La prima opera poetica di Ernestina de Champourcín fu pubblicata nel 1926, grazie all'appoggio economico e morale del padre, verso il quale la donna provava un profondo affetto. L'opera si intitola En silencio e, a dispetto del titolo che sembrava voler alludere all'intenzione della giovane di entrare "in punta di piedi" nell'ambiente letterario spagnolo degli anni Venti, non passò inosservata ma, anzi, attirò l'attenzione di molti critici. Come ricordò Ernestina in uno dei suoi diari, l'opera fu letta anche da molti suoi coetanei, i quali, per gelosia o per poca sensibilità, sembrarono non apprezzarne le poesie, accentuando in lei quel sentimento che l'accompagnava fin da bambina: sentirsi diversa dalle altre persone. Una sensazione sgradevole, secondo la poetessa, sebbene molti pensassero il contrario. Ma il mondo esteriore, all'epoca, contava ben poco per Ernestina. Era la poesia, proveniente dalla sua interiorità, a farle compagnia e a dare un senso alla sua vita.

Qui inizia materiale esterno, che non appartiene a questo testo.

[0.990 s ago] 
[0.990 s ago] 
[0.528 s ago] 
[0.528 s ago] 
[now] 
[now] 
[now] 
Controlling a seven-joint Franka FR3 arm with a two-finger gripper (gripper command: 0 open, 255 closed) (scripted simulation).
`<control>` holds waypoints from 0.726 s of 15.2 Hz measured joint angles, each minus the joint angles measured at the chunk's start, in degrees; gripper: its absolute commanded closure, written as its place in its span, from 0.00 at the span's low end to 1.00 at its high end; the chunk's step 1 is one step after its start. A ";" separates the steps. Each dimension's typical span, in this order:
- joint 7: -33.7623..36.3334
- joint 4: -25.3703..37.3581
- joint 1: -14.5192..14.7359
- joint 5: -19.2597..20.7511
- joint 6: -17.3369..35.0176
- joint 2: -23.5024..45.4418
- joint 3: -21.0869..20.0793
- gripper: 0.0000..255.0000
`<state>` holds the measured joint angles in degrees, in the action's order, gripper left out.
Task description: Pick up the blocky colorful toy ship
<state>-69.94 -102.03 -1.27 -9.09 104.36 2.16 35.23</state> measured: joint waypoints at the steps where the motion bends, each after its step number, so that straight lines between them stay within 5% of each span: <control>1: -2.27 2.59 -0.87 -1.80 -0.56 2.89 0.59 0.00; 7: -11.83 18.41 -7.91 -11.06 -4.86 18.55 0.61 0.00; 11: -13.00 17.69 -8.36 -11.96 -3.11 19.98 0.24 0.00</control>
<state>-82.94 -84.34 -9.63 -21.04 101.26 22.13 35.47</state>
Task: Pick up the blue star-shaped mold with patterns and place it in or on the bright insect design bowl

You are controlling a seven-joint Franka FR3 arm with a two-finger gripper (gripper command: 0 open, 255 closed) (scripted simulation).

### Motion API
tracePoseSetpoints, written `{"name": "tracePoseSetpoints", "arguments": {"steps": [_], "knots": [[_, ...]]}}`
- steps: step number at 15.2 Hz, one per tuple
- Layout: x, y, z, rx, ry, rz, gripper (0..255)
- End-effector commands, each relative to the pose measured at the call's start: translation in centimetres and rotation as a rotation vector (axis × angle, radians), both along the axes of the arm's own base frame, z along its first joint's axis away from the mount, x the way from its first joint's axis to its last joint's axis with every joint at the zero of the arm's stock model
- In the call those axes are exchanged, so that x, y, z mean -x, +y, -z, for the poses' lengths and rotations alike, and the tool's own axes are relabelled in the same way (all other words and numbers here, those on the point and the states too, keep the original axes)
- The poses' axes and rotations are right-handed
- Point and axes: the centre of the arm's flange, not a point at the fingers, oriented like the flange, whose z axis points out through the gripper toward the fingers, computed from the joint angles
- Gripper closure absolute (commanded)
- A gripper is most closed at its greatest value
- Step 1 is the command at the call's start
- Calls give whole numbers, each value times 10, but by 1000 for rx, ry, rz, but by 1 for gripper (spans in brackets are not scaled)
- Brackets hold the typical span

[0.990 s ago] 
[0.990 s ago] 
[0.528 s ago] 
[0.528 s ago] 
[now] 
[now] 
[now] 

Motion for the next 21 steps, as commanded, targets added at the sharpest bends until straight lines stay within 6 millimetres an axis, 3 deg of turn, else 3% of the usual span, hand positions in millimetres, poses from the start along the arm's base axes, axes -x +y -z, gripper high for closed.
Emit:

Non si sa se per fortuna o per destino, quello stesso anno, le poesie di Ernestina vennero lette da uno dei più celebri autori spagnoli e premio Nobel per la letteratura nel 1956: Juan Ramón Jiménez. Molto probabilmente ad attirare il noto poeta di Moguer furono la malinconia e la forte sensibilità che trasparivano dai versi della giovane. D'altro canto, la poetessa rimase affascinata dai grandi occhi scuri di Juan Ramón, dal contorno perfetto del suo viso e dalla sua voce definita dalla stessa "grave y profunda que tanto suele gustarnos a las mujeres" ("intensa e profonda, come piace solitamente a noi donne"). Lo stile che Jiménez adoperava nelle sue conversazioni era eccezionale, secondo Ernestina che, da quel momento in poi, lo "scelse" come maestro, e iniziò una lunga amicizia destinata a durare tutta la vita.

Ernestina de Champourcín si spense all'età di novantaquattro anni a Madrid, il 27 marzo 1999. Negli ultimi anni della sua vita, i suoi grandi occhi si rimpicciolirono compromettendole parzialmente la vista. Tuttavia, il fuoco per la poesia che le bruciava dentro le permise di continuare a scrivere e a rimanere fedele alle parole che aveva riportato in una lettera del 14 agosto 1928, indirizzata alla poetessa Carmen Conde:
"¿Comprendes por qué no he podido sentir nunca sin poesía? Su veneno sutil, penetrante, me ha falseado todos los aspectos de la vida ¿O revelado quizás en su pura verdad? ¡Quien sabe!". ("Comprendi perché non posso sentire nulla senza poesia? Il suo veleno sottile, penetrante, mi ha falsificato tutti gli aspetti della vita. O me li ha rivelati forse nella loro pura verità? Chissà!").